What if the treatment could be simplified and therefore more accessible to a largerscope of patients?
Research was gathered from two hospitals in Sweden, Stockholm and Umeå, and a third hospital in the United States, Indiana. The video in the application shows parts of the research process and the creative work during the project, please have a look!
From the Research three Areas of Interest were identified to bring into the creative phase. -Cable & Tube Management -Overview & Structure of Equipment -Mobility and Flexibility
The creative work consisted of brainstorms with both designers, clinical experts (doctors, perfusionists, nurses) and engineers. Ideas were tested in an iterative and quick process to grain momentum forward where the close collaboration with clinical experts was a key to find and confirm interesting ideas.
Throughout the process more hospital visits were possible and every chance was taken to get more input and learn more about this interesting and complex topic.
Mock-ups were built combined with sketching and feedback-sessions to create different concept directions. One direction was taken further due to compactness, flexibility and integration, all qualities that are vital for a intensive care environment and especially tailored to the ECMO needs.
The final concept is Adoxy, a compact ECMO system that reduces cables and automates and streamlines the opertation. The oxygenator (artificial lung) placement is easier, more accessible and more protected for safety and usability. Through design it reduces the chance of human error by easier handling and fewer steps in the process helping the staff in their already stressful workday.
All the different components needed for the treatment (ECMO, water heater and gas blender) are combined into one machine. As a result, operation maintenance and information is accessible on a single screen for easier & quicker interaction for the staff.

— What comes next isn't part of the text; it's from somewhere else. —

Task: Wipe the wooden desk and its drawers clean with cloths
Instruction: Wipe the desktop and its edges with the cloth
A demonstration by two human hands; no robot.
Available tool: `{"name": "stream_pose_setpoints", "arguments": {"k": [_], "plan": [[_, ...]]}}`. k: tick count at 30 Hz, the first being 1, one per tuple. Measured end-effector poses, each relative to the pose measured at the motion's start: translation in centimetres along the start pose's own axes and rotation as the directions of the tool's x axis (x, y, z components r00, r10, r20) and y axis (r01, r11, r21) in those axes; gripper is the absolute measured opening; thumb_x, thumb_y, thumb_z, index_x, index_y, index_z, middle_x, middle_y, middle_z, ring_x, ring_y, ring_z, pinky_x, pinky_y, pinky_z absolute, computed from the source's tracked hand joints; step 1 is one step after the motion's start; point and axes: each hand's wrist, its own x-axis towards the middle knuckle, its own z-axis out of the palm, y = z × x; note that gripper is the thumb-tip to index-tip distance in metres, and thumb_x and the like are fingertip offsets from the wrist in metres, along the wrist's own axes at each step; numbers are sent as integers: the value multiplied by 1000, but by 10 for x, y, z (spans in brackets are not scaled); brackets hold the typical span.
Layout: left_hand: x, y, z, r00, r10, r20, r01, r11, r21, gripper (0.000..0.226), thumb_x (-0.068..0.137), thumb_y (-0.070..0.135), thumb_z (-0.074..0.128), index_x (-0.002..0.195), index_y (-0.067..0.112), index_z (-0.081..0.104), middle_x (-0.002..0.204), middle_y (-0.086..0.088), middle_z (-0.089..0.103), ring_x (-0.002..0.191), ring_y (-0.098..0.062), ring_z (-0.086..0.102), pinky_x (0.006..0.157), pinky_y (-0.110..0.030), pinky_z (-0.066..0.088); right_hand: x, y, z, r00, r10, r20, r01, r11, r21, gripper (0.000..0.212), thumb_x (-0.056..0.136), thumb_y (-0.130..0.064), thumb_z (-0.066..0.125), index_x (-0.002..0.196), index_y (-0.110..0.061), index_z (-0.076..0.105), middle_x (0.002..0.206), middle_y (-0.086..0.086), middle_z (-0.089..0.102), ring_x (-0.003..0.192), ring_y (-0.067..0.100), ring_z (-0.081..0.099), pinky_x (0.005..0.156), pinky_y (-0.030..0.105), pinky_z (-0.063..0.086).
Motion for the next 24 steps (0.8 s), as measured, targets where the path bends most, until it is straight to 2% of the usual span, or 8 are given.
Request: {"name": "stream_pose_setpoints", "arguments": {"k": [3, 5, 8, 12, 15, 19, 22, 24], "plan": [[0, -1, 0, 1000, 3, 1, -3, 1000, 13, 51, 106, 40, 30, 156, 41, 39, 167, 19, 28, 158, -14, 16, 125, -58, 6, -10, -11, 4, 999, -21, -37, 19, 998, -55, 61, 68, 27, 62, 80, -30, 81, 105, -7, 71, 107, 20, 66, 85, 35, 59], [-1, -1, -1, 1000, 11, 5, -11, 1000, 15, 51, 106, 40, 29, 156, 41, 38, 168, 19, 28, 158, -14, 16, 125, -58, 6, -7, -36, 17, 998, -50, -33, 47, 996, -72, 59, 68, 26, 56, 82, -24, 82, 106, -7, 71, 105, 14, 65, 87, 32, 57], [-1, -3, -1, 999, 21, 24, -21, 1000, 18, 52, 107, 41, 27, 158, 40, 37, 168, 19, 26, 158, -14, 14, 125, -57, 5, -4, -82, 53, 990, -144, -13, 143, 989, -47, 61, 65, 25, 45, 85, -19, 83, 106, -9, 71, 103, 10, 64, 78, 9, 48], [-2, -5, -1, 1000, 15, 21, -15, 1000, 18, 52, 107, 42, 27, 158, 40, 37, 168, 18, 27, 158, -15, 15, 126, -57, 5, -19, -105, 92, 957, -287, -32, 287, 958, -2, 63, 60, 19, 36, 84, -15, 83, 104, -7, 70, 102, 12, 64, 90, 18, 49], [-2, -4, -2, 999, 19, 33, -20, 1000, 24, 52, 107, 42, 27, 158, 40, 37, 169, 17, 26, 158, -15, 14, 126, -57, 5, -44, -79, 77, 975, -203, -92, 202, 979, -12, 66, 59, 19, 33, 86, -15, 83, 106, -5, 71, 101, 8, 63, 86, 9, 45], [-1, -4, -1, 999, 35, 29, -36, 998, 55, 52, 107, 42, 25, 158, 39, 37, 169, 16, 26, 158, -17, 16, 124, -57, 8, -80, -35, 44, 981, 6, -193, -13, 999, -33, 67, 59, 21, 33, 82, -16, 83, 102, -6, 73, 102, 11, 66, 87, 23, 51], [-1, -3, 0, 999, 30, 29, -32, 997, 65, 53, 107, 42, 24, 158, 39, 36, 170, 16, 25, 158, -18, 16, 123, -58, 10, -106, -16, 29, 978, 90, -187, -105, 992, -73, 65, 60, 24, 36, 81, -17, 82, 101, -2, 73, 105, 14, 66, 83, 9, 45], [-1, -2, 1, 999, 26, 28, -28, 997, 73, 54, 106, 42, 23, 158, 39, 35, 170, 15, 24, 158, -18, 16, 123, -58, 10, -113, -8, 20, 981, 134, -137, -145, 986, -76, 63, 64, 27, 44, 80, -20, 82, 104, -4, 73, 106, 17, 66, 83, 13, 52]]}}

Components are shuffled around from todays solutions to optimize space and create a better machine archetype. Cables and connections, gas tubes and extra cords are integrated in the machine and creates a calmer impression of the whole ECMO system, also creating a better environment for the staff, but in the long run; also for the patients and their relatives.
The most vital segment (the brain) of the ECMO can be released from the hospital cart. The final product comes with two different carts, a ward/hospital cart (shown in this concept), used internally in the hospital and an transportation cart (not yet designed), used outside of the hospital. Alternatively, the transportation cart is lower in profile to fit in an airplane or helicopter, when staff is picking up patients at remote smaller hospitals and bringing them back to ECMO Centers.
When a patient is being put on ECMO, the machine needs to quickly be primed and ready. Today there is no structured way of executing the priming, therefor it can take up to 15 minutes to get a machine ready. This could be a safety issue for the patient waiting for the treatment and stressful for the staff.
Adoxy enables a well thought through way of priming, where everything has its place. When the set-up is done the priming pole can be integrated in the machine and hidden, to avoid the pole being used for storage during operation and creating a messy work environment.
Adoxy is connected to the patient monitoring system, to enable a larger and more focused display for the nurses within the Intensive Care Unit. This is a safety issue where in critical situations the nurses are working close to the patient and need to be able to see the information on the ECMO screen from a further distance, therefor an extended screen is needed and helpful for prioritizing according to the situation and helping the workflow.